1.	“Demonstração do Caminho que vai de Viamão até a Cidade de S. Paulo”. Mapa de autoria do Sargento João Batista, anterior à fundação de Lages (1766). Acervo: Arquivo Histórico Ultramarino, Lisboa.

Quando a capitania de Santa Catarina foi criada em 1738, tornando-se independente da capitania de São Paulo, porém subalterna à do Rio de Janeiro, sua extensão territorial estava limitada às proximidades da Ilha de Santa Catarina (atual Florianópolis). Par além deste território, o interior ficou conhecido como sertão. Vejamos alguns de seus significados. Quanto aos navegadores portugueses do século XVI, o termo foi genericamente utilizado para todo o território oposto à costa, sendo empregado identificação dos diversos lugares do interior. Pelos paulistas, os sertões foram, no início da colonização, percebidos como lugar de risco e perigo, terra de inimigos e bichos indomáveis. Por fim, ao longo do período colonial brasileiro, esse termo pode ser compreendido também como sendo o local de terra nova, remota e fronteira.

Como a ligação entre o planalto paranaense e São Paulo já existia, o caminho de Viamão acabou por consolidar a ligação entre o Sul e o Centro da Colônia. De forma a garantir o controle do comércio de animais destinados a São Paulo mediante a cobrança de impostos, e ao mesmo tempo propiciar maior segurança aos tropeiros e viajantes, por volta de 1754, na margem sul do rio Pelotas, junto ao Passo de Santa Vitória, entre os atuais municípios de Bom Jesus (RS) e Lages (SC) foi instalado um registro, espécie de praça de cobrança de pedágio guarnecido por um destacamento militar do exército português

Na cidade de Sorocaba, último ponto do Caminho das Tropas, concentrou-se a atividade tropeira por aproximadamente 150 anos, gerando muitos lucros em impostos à Coroa Portuguesa e garantindo o fornecimento de animais de transporte a todo o restante do território brasileiro.

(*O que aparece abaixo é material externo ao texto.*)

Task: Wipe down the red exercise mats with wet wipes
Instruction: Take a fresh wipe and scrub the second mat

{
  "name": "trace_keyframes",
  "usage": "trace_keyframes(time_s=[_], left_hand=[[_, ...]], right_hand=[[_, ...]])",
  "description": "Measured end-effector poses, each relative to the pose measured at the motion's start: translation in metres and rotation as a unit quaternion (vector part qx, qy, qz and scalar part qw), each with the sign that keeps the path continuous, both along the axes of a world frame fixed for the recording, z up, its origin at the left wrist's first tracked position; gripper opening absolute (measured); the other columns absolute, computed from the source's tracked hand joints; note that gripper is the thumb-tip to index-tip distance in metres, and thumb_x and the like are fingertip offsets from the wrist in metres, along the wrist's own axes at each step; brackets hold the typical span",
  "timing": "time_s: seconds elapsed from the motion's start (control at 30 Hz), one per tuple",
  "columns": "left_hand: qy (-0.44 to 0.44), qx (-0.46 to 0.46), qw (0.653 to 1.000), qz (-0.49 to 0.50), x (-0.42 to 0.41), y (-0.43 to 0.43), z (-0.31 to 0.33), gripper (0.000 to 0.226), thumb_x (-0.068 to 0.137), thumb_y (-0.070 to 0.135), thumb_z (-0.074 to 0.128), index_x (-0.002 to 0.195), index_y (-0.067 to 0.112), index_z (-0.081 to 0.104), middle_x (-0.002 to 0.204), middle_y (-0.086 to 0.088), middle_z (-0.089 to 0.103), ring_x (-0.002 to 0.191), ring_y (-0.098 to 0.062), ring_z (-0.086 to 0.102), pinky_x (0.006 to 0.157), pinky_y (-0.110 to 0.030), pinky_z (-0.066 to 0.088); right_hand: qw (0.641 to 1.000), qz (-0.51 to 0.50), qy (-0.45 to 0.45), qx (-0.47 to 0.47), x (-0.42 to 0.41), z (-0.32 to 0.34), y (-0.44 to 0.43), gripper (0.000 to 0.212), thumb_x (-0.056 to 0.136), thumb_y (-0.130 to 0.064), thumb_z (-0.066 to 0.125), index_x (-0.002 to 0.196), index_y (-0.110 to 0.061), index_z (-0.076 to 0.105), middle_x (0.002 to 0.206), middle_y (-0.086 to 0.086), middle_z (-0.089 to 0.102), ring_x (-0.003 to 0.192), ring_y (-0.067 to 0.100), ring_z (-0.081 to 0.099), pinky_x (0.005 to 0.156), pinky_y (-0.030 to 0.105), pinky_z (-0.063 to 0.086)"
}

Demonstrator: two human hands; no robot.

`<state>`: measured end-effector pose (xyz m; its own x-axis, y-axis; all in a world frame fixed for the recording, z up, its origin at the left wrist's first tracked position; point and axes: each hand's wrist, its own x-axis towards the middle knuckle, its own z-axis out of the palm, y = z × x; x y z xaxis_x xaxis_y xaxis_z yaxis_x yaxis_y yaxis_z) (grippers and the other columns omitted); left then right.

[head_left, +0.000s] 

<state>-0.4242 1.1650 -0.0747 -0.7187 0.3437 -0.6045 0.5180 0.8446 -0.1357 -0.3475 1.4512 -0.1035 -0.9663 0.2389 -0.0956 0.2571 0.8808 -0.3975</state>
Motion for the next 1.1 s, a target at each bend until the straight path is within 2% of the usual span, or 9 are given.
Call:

Estima-se que no período compreendido entre 1724 e 1890, do qual existem dados estatísticos referentes às tropeadas de mulas e cavalos provenientes do Sul e destinadas às feiras paulistas, foram comercializadas mais de trezentas mil cavalgaduras, além do fornecimento de charque e de gado bovino vivo que abastecia as fazendas de criação ao longo do caminho até São Paulo. No início do século XIX, com a decadência da mineração e a ascensão da economia do café, a feira de Sorocaba passou a abastecer o mercado de animais de carga e montaria das fazendas cafeeiras paulistas e fluminenses, o que se estendeu até o início do século XX, quando enfim, diante da ascensão das ferrovias e do surgimento do automóvel, deu-se o fim do ciclo das tropas.

Tropa de mulas cargueiras chegando a Lages pela rua das Parelhas (atual rua Lauro Müller), c. 1890. Fonte: Museu Thiago de Castro.
Tropa de mulas cargueiras chegando a Lages pela rua das Parelhas (atual rua Lauro Müller), c. 1890. Fonte: Museu Thiago de Castro.

 

 

 

Referências

 

BRUGGEMANN, Adelson André. Ao poente da Serra Geral: a abertura de um caminho entre as capitanias de Santa Catarina e São Paulo no final do século XVIII. Florianópolis: Editora da UFSC, 2008.

 

FAUSTO, Boris. História do Brasil. São Paulo: Editora da Universidade de São Paulo, 2002.

 

SANTOS, Fabiano Teixeira dos. A Casa do Planalto Catarinense: Arquitetura rural e urbana nos campos de Lages, séculos XVIII e XIX. Lages (SC): Super Nova, 2015. Disponível em: <http://casadoplanalto.com.br/> .

Capitanias Hereditárias:  

O território brasileiro colonizado por Portugal no século XVI foi dividio por uma série de linhas paralelas ao equador que iam do litoral ao meridiano de Tordesilhas, sendo cada parte entregue a um capitão-donatário. Os donatários receberam uma doação da Coroa Portuguesa, pela qual se tornavam possuidores mas não proprietários da terra. Tinham caráter hereditário pois seriam transmitidas de pai para filho. No entanto, este sistema fracassou  e foi extinto no ano de 1759 pelo Marquês de Pombal.